Larger towns and areas are feeling the budget’s impact the worst. However recently the schools in larger towns such as here in Hamden, are questioning the state's budgeting procedure.
“More money is supposed to go to needier towns. Hamden has been underfunded in the state cost-sharing amount by approximately $18 million dollars a year,” said Hamden Superintendent Jody Goeller.
In a 1977 Connecticut Supreme Court hearing, the courts found that the states' means of giving out financial aid to schools was insufficient and through that decision came Equal Cost Sharing or ECS.
Hamden especially is in a unique situation where it has been underfunded for years because the state has shown that it has not used the ECS formula and has drifted away from it year after year since the original ruling.
Hamden has seen an influx of people in poverty in recent years. Its children on average have had a harder time bringing their own supplies and resources to school, so the school is in a situation to provide it.
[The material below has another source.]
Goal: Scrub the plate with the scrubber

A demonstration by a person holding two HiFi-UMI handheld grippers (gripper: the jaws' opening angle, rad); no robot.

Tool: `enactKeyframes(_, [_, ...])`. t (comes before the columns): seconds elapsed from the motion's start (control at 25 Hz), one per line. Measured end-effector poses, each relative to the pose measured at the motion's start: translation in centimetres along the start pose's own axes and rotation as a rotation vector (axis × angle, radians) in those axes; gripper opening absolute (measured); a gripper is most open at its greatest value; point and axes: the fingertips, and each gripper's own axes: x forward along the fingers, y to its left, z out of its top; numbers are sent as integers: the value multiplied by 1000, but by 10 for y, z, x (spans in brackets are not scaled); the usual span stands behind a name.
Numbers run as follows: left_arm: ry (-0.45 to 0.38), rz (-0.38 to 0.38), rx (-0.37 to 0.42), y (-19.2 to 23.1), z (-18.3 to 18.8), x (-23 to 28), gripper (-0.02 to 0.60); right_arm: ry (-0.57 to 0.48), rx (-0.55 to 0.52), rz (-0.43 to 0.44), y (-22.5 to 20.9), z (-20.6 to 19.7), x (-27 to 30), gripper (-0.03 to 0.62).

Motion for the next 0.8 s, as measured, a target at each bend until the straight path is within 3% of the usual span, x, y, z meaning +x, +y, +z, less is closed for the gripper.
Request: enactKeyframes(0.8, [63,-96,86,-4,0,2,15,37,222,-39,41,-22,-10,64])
State Representative Michael D’Agostino has been fighting for this change for awhile on the state’s use of the ECS formula. He believes that the state could see a change to its education funding with this new budget.
“Recently, the courts had a chance to revisit the ECS formula and what they found was the state wasn’t following any kind of predictable, methodology for distributing aid. Very similar to the original court case. So after months of trying to figure out a budget, the state seems to have factored in the need for proper education funding.”
With the new budget towns and cities will look to further implement the ECS formula and regain proper education funding in the state.